Image Classification
Duration :
2 Month (2023)
Roles :
ML Developer
Dataset:
Dataset of plastic waste
Tools :
Phyton, CNN, Transfer Learning
Publication Link :
https://drive.google.com/file/d/1ue7UOnV-VBhADEuYihCZzoNvALRTBNbZ/view?usp=sharing
Project Explanation:
This project is centered around the creation and training of a machine learning model specifically designed for image classification tasks. The goal is to build a system capable of analyzing visual content within images and correctly categorizing them into predefined classes. By leveraging machine learning techniques, the project aims to enhance accuracy and efficiency in handling image data across various applications.

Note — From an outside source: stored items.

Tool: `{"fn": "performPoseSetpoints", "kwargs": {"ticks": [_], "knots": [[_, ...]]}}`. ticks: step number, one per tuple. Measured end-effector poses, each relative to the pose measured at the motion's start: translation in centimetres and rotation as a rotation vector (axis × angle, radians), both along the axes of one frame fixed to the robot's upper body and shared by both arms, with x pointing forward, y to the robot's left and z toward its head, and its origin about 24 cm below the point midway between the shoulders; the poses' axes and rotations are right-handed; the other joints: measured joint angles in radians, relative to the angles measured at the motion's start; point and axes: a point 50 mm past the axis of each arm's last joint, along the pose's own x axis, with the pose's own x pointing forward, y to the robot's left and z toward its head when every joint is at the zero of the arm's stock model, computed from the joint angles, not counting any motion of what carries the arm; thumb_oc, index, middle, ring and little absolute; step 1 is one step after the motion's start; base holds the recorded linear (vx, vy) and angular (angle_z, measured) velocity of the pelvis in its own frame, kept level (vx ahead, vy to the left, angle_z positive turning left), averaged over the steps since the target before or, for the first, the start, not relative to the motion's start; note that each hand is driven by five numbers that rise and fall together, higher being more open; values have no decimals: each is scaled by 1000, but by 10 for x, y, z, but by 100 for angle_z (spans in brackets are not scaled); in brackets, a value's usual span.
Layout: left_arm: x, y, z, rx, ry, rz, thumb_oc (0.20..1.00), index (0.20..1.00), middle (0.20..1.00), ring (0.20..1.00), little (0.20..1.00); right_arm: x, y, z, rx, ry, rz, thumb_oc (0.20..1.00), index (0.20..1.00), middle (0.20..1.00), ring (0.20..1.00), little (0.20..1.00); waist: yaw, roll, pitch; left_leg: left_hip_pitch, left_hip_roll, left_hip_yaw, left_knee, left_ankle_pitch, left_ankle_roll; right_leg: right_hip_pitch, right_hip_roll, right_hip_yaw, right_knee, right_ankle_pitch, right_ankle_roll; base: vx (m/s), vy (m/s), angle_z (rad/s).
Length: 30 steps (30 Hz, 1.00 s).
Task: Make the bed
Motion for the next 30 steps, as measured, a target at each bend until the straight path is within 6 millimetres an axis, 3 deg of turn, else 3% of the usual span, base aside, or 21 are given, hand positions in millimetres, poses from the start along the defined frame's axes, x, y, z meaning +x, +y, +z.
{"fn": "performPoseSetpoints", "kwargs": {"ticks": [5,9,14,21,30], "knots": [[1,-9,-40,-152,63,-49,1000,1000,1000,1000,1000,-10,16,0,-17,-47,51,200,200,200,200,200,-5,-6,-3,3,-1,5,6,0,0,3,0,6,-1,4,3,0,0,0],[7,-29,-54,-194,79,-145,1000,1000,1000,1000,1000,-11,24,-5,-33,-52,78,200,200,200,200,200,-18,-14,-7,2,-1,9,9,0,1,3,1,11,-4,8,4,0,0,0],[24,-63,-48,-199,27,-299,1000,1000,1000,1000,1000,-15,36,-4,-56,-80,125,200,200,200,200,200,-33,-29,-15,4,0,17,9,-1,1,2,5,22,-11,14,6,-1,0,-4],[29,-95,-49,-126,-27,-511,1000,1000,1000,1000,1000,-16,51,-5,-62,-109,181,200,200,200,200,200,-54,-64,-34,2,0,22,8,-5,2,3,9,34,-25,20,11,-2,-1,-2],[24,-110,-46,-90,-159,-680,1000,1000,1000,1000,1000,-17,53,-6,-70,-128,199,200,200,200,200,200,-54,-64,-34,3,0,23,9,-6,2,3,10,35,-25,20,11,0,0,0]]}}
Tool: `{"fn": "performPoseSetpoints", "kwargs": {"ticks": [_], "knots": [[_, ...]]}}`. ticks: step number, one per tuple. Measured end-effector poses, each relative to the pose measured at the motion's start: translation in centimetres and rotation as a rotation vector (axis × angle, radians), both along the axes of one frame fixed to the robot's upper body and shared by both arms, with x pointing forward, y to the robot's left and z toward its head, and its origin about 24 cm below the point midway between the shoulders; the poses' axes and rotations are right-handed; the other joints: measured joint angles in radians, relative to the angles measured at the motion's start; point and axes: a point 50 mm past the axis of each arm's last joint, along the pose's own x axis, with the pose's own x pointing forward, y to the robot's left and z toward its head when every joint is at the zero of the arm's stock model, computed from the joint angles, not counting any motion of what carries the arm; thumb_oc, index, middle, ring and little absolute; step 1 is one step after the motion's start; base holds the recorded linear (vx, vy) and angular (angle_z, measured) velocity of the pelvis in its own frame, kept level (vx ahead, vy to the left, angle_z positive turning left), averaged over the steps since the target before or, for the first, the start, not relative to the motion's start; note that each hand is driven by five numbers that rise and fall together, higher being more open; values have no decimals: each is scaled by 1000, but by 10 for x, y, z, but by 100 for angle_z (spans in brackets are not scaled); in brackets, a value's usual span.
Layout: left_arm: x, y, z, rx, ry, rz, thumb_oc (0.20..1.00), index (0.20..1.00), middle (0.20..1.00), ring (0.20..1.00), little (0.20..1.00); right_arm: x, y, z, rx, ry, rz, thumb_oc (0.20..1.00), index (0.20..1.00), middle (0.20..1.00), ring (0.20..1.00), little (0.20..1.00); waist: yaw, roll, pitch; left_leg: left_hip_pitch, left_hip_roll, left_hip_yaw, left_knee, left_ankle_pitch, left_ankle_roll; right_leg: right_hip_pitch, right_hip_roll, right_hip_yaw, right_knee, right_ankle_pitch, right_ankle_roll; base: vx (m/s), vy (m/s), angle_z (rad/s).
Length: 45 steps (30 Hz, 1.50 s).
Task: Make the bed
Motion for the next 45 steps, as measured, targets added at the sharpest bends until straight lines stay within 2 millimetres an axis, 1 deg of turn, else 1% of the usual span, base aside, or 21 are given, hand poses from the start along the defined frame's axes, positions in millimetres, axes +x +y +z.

The workflow involves multiple essential steps, starting with data preprocessing, where images are prepared for analysis through resizing, normalization, and augmentation. Once the data is ready, the model is developed using suitable machine learning or deep learning frameworks. After development, the training process fine-tunes the model by exposing it to labeled datasets, allowing it to learn from examples and generalize to unseen data.
To ensure the model’s reliability, comprehensive evaluation follows the training phase. Testing the model on a separate dataset checks its performance metrics, such as accuracy, precision, and recall. By iteratively improving its performance, this project delivers a robust image classification tool suitable for diverse fields, including healthcare, e-commerce, and autonomous systems.